- Flag Coat of arms
- Country: Germany
- State: Hesse
- Adm. region: Darmstadt
- Capital: Groß-Gerau

Government
- • District admin.: Thomas Will (SPD)

Area
- • Total: 453.05 km^{2} (174.92 sq mi)

Population (31 December 2025)
- • Total: 268,614
- • Density: 592.90/km^{2} (1,535.6/sq mi)
- Time zone: UTC+01:00 (CET)
- • Summer (DST): UTC+02:00 (CEST)
- Vehicle registration: GG
- Website: http://www.kreis-gross-gerau.de

= Groß-Gerau (district) =

Groß-Gerau is a Kreis (district) in the south of Hesse (Hessen in German), Germany.

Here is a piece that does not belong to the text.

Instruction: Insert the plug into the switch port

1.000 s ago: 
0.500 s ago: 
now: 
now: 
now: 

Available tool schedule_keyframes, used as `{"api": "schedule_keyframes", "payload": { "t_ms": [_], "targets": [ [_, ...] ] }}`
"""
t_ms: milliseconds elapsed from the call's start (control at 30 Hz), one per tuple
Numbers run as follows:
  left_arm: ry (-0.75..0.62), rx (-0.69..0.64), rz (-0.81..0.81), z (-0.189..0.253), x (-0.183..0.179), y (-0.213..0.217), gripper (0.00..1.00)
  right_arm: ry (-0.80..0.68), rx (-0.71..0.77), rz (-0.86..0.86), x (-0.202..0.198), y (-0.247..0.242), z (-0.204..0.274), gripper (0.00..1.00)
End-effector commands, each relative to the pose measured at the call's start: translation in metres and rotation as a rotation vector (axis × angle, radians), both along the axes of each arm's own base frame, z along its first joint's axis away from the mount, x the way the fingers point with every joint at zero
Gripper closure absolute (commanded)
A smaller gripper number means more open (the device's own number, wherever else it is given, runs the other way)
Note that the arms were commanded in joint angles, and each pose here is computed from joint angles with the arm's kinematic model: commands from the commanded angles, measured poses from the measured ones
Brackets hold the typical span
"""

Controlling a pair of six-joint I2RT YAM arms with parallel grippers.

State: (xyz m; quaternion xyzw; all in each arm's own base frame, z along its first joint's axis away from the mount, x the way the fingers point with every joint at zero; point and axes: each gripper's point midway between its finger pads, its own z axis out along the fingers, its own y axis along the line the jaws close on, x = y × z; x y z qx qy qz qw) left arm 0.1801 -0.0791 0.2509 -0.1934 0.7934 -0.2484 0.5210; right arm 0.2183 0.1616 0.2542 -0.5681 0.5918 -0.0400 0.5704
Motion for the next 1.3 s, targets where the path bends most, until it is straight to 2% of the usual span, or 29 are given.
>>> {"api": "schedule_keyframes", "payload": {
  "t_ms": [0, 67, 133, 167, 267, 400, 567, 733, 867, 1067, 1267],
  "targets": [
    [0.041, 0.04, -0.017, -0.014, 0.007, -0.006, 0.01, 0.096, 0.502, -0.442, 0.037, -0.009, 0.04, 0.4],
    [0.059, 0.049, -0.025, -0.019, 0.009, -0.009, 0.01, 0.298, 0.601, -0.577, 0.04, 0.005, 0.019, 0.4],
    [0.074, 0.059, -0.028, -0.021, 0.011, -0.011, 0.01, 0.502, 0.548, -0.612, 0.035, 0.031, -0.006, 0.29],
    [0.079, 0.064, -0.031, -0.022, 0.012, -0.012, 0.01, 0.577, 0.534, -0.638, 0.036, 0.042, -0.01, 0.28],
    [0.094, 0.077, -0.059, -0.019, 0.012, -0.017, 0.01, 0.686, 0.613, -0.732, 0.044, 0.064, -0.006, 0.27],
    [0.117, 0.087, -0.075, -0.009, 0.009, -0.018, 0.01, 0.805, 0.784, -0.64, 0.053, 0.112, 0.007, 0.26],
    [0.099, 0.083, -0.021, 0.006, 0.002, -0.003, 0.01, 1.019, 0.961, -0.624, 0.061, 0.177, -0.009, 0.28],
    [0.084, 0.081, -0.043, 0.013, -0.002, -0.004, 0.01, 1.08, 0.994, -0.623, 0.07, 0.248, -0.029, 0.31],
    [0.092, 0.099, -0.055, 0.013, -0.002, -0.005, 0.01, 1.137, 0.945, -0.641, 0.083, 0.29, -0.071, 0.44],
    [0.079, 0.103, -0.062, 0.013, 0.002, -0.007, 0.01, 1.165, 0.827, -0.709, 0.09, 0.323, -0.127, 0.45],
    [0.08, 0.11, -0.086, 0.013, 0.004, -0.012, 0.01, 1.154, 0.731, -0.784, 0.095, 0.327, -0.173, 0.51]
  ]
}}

Neighboring districts are Main-Taunus, district-free Frankfurt, Darmstadt-Dieburg, Bergstraße, Alzey-Worms, Mainz-Bingen, and the district-free cities Mainz and Wiesbaden.

== History ==
The historic roots of the district is the Gerauer Mark, which was first mentioned in 910. Starting in 1066 the counts of Katzenelnbogen became the rulers of the area, until in 1479 it came to Hesse.

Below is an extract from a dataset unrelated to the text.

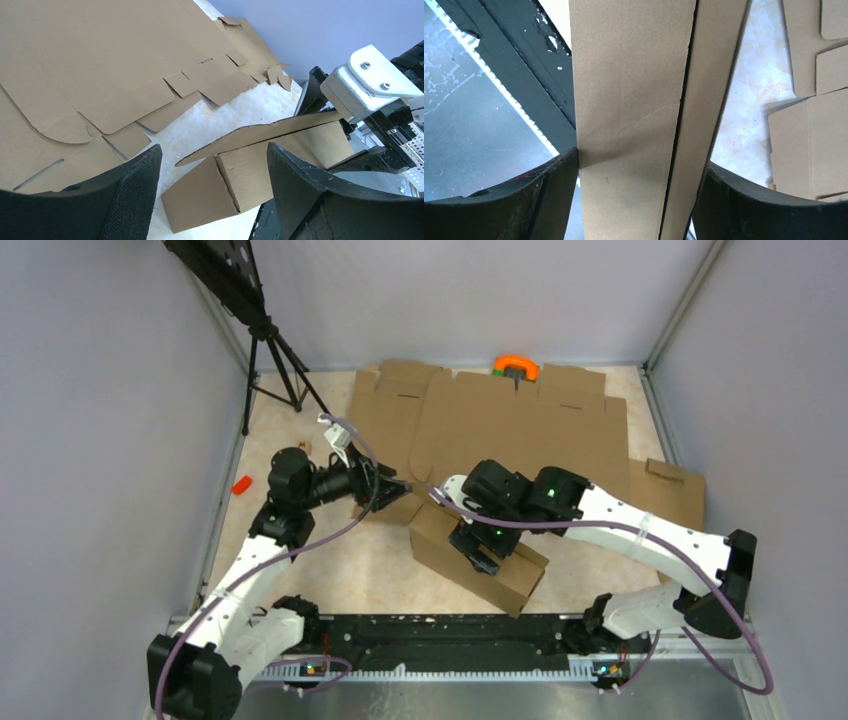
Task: Fold the paper box
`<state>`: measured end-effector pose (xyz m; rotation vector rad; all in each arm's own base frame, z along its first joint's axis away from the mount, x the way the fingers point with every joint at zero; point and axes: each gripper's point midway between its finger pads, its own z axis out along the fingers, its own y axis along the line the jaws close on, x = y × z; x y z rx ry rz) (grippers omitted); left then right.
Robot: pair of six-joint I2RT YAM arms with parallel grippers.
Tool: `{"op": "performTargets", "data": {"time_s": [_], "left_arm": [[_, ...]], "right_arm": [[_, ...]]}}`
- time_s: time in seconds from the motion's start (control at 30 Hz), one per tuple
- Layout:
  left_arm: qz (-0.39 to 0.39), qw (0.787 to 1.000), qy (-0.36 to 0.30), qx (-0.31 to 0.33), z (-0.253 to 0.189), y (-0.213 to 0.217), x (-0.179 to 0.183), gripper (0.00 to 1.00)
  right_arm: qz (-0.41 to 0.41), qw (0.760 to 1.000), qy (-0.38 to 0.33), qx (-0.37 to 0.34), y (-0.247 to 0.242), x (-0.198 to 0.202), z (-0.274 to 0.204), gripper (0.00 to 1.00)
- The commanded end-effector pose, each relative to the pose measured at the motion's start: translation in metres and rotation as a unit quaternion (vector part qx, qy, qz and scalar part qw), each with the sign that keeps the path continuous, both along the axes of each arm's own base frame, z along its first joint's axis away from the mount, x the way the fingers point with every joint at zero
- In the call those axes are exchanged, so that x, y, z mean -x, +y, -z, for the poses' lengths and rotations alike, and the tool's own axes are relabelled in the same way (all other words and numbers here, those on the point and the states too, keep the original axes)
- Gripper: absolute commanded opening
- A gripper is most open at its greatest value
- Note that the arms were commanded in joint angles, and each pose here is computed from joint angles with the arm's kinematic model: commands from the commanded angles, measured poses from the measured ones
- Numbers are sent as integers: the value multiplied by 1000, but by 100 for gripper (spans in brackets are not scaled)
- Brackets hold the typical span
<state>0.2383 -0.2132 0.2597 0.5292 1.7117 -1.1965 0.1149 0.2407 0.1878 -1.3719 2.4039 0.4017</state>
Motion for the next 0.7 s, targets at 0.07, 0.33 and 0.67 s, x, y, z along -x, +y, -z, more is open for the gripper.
{"op": "performTargets", "data": {"time_s": [0.07,0.33,0.67], "left_arm": [[14,999,-30,-3,-10,-3,4,78],[39,999,-2,5,-4,-13,6,78],[68,997,33,-33,4,-29,26,65]], "right_arm": [[-8,1000,-1,-15,9,2,-15,72],[-14,1000,2,-14,12,2,-14,71],[-5,1000,1,-7,10,1,-11,62]]}}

The district was formed in 1832. The eastern part was moved to the Darmstadt-Dieburg district in 1874, and Gernsheim was included, which gave the district its current size.

== Partnerships ==
In 1979, the district started a partnership with the Cheshire county (UK). Other partnerships are with the district Weimarer Land in Thuringia, Germany, the municipality Masatepe in Nicaragua, and the Polish district Klodzko.

== Geography ==
The district is located in the upper Rhine valley. The river Main forms the northern boundary of the district, the river Rhine the western border. In the east the Odenwald mountains rise at the district boundary.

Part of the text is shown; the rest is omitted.